• **DATA SECTION**
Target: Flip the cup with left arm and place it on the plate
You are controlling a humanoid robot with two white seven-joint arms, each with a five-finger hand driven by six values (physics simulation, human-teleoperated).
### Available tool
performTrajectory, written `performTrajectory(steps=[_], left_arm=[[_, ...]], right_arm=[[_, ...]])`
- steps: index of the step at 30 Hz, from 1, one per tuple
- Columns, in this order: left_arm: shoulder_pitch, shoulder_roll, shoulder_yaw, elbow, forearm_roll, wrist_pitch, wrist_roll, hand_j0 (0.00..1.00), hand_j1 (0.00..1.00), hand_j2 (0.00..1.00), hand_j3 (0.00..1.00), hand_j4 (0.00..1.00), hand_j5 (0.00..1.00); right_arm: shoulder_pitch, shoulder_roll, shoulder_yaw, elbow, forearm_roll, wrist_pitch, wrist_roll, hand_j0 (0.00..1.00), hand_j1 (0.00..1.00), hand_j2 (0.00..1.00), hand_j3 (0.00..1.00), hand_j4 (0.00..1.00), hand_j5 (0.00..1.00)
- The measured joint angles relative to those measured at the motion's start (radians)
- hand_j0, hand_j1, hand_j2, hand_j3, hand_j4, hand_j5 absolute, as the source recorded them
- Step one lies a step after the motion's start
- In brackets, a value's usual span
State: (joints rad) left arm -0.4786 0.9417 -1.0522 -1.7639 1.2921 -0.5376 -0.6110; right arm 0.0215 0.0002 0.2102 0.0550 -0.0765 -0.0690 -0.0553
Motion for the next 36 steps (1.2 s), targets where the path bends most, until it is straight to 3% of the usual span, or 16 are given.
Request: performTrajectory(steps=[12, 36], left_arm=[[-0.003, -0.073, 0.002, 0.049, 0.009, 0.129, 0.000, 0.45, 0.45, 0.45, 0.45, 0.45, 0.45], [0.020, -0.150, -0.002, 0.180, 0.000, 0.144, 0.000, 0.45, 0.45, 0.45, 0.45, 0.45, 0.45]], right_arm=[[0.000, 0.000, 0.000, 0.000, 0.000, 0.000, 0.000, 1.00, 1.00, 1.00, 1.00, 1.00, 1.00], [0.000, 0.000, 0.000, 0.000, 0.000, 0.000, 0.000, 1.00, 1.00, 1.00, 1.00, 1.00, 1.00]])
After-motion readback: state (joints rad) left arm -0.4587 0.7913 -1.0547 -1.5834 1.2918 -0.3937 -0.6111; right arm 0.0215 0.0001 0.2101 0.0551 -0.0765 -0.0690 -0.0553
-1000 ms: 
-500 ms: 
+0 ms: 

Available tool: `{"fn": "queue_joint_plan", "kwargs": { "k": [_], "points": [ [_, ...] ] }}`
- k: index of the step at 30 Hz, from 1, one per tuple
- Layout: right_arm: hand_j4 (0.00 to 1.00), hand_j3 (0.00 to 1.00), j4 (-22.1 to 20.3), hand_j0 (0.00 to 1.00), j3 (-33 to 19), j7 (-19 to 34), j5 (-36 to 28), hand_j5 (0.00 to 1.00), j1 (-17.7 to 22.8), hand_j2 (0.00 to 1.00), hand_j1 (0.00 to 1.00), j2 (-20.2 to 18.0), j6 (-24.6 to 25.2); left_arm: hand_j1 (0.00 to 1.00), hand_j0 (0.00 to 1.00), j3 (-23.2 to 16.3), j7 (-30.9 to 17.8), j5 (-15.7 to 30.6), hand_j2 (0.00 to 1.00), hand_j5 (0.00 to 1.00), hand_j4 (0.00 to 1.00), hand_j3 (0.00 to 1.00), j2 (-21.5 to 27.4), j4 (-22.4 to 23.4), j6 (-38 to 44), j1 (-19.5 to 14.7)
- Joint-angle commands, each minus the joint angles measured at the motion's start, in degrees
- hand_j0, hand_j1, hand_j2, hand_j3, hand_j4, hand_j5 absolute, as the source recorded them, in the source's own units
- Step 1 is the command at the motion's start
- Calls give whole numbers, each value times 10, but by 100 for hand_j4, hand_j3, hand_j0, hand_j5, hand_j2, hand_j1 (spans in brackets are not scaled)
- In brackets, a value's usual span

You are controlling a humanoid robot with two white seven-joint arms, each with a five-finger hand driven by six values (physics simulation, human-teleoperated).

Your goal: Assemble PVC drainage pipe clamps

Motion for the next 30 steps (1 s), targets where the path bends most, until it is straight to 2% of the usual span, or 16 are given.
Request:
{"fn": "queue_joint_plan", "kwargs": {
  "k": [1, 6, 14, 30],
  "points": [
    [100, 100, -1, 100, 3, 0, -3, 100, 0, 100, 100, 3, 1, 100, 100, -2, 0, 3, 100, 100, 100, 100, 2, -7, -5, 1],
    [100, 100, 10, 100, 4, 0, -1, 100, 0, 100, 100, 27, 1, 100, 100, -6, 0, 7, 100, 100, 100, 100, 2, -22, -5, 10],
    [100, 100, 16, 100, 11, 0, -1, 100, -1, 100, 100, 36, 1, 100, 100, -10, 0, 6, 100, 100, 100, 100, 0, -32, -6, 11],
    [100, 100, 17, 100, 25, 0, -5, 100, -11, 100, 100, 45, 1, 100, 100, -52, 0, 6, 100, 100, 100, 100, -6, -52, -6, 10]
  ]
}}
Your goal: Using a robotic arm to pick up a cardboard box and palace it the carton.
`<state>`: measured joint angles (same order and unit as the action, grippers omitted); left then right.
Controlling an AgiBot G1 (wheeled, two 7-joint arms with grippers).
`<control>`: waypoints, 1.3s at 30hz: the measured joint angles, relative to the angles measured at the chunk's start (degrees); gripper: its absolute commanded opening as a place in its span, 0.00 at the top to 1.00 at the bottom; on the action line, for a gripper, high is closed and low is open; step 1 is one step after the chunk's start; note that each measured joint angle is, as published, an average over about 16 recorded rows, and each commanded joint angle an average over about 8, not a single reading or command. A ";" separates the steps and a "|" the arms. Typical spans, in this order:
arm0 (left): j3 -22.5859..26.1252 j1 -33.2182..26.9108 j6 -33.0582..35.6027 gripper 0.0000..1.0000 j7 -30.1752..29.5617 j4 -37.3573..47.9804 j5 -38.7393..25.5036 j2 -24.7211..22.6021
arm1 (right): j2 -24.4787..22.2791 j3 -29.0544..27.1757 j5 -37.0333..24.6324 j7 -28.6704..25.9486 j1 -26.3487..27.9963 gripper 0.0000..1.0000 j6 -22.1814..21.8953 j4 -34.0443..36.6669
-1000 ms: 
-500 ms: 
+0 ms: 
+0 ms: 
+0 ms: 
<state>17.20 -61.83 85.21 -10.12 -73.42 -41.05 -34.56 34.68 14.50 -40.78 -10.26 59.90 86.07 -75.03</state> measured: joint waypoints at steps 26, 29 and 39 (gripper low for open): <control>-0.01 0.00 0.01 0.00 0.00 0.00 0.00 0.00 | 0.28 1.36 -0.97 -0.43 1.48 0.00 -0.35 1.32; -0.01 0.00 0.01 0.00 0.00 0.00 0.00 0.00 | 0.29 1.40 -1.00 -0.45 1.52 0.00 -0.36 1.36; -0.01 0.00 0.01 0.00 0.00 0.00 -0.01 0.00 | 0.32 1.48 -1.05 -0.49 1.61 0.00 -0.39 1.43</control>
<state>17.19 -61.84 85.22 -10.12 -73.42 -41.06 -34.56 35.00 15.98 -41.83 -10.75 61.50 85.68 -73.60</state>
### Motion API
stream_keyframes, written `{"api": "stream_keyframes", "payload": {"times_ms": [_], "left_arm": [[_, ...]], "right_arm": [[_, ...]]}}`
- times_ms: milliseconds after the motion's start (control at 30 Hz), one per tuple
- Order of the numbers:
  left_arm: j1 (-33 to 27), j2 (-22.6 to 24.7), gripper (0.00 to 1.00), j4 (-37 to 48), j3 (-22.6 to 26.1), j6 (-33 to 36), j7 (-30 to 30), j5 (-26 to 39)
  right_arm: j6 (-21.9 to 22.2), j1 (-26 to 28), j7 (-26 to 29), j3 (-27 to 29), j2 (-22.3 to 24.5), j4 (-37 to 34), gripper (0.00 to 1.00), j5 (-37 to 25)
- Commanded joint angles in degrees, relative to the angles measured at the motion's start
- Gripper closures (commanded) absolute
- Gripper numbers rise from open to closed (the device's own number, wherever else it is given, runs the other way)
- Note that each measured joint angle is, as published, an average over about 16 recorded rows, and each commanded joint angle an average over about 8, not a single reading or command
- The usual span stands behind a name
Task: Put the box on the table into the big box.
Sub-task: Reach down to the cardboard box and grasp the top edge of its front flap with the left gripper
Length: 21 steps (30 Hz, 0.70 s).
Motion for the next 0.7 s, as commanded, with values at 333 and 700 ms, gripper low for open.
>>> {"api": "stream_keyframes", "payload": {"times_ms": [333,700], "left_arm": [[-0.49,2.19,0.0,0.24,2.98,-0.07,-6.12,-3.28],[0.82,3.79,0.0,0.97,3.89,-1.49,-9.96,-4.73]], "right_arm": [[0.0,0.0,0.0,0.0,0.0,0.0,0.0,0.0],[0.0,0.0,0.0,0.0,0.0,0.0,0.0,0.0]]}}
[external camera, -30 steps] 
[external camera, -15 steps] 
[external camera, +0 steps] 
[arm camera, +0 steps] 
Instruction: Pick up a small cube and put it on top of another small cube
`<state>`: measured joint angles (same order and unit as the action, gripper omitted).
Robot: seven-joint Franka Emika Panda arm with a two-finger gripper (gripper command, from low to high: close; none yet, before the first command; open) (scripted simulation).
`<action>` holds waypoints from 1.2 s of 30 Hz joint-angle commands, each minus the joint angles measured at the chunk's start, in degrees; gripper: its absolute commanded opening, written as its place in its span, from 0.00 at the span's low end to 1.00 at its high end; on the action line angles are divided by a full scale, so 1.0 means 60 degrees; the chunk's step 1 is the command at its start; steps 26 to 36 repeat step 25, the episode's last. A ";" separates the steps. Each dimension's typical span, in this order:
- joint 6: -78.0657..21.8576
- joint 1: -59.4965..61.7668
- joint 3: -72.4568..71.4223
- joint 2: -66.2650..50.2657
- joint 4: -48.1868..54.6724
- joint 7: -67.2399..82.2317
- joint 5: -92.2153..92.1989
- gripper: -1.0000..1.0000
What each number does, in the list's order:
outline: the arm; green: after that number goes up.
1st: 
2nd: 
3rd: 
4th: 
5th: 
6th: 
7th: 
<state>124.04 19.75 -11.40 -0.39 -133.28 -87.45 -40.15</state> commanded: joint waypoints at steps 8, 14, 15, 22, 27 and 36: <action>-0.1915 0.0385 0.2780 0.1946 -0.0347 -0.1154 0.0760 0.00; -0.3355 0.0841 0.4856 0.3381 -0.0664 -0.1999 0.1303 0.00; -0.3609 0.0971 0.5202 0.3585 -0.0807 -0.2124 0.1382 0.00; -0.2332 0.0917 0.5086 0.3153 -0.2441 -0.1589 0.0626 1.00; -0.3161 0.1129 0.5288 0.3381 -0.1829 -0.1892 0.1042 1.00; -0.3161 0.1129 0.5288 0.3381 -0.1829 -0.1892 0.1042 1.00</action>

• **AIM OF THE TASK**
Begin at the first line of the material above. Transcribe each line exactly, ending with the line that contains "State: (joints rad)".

• **SOLUTION FOR THIS PROBLEM**
Target: Flip the cup with left arm and place it on the plate
You are controlling a humanoid robot with two white seven-joint arms, each with a five-finger hand driven by six values (physics simulation, human-teleoperated).
### Available tool
performTrajectory, written `performTrajectory(steps=[_], left_arm=[[_, ...]], right_arm=[[_, ...]])`
- steps: index of the step at 30 Hz, from 1, one per tuple
- Columns, in this order: left_arm: shoulder_pitch, shoulder_roll, shoulder_yaw, elbow, forearm_roll, wrist_pitch, wrist_roll, hand_j0 (0.00..1.00), hand_j1 (0.00..1.00), hand_j2 (0.00..1.00), hand_j3 (0.00..1.00), hand_j4 (0.00..1.00), hand_j5 (0.00..1.00); right_arm: shoulder_pitch, shoulder_roll, shoulder_yaw, elbow, forearm_roll, wrist_pitch, wrist_roll, hand_j0 (0.00..1.00), hand_j1 (0.00..1.00), hand_j2 (0.00..1.00), hand_j3 (0.00..1.00), hand_j4 (0.00..1.00), hand_j5 (0.00..1.00)
- The measured joint angles relative to those measured at the motion's start (radians)
- hand_j0, hand_j1, hand_j2, hand_j3, hand_j4, hand_j5 absolute, as the source recorded them
- Step one lies a step after the motion's start
- In brackets, a value's usual span
State: (joints rad) left arm -0.4786 0.9417 -1.0522 -1.7639 1.2921 -0.5376 -0.6110; right arm 0.0215 0.0002 0.2102 0.0550 -0.0765 -0.0690 -0.0553

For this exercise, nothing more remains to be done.